WORK ITEM.
Begin at the line below that has "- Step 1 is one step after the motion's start" and stop after the line that has "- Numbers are". Please restate only those lines, word for word.

SOURCE DATA.
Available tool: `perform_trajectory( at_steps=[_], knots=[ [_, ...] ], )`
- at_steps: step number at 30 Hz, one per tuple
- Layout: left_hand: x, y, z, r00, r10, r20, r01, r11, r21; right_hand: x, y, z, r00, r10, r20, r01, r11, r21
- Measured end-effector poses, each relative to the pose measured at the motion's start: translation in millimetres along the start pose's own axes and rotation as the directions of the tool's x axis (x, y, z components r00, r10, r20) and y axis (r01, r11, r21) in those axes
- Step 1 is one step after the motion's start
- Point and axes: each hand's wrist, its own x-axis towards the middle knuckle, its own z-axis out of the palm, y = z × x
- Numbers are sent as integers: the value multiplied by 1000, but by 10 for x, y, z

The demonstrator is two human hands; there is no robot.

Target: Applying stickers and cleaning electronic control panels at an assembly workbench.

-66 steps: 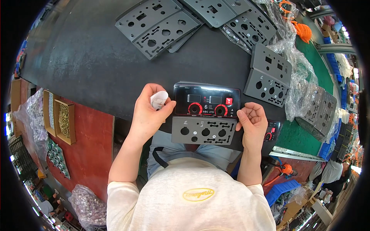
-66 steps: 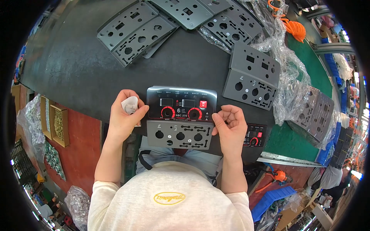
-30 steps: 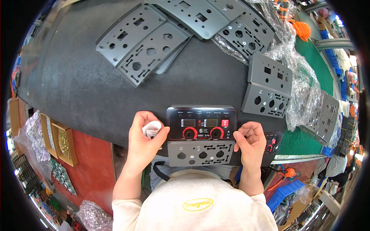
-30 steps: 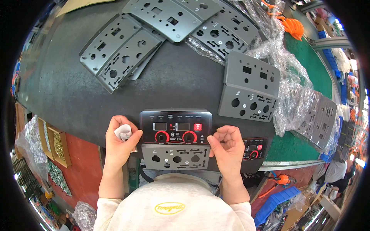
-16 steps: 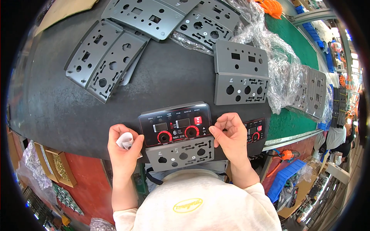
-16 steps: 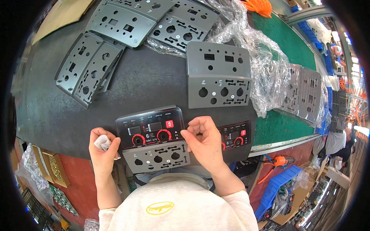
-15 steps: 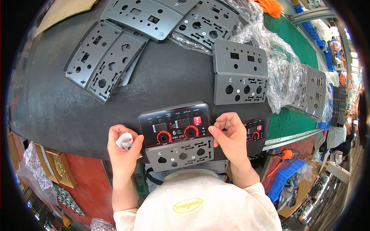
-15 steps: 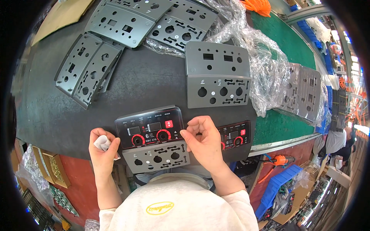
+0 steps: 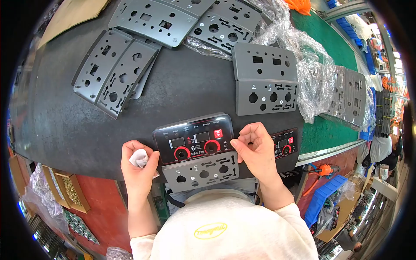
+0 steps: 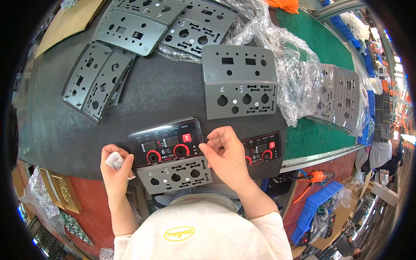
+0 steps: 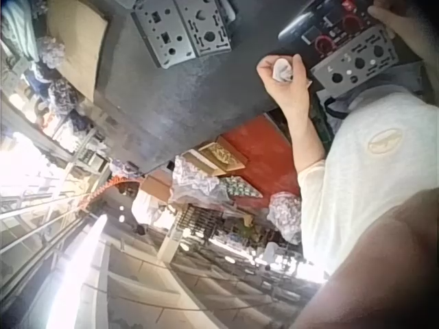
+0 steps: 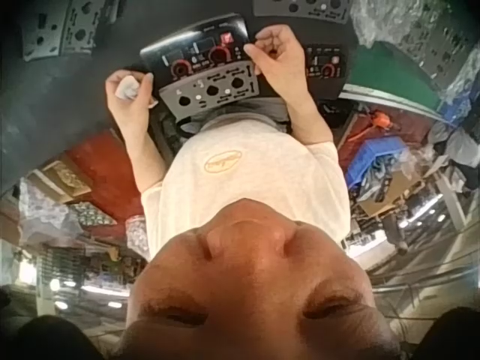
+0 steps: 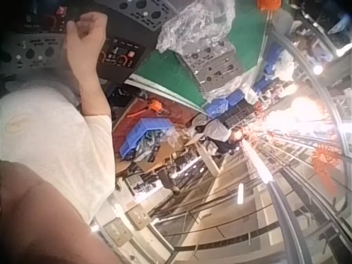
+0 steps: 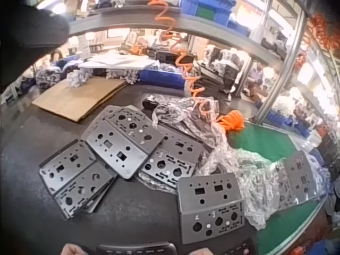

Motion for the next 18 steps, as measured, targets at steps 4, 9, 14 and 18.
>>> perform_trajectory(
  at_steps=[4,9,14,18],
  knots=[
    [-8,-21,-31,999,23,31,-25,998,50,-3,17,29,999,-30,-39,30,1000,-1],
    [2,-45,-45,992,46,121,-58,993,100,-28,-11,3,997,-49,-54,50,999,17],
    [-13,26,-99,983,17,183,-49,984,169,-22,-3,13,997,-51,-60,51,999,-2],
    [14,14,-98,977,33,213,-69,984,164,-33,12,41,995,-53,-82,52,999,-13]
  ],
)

RESULT OF THE TASK.
- Step 1 is one step after the motion's start
- Point and axes: each hand's wrist, its own x-axis towards the middle knuckle, its own z-axis out of the palm, y = z × x
- Numbers are sent as integers: the value multiplied by 1000, but by 10 for x, y, z

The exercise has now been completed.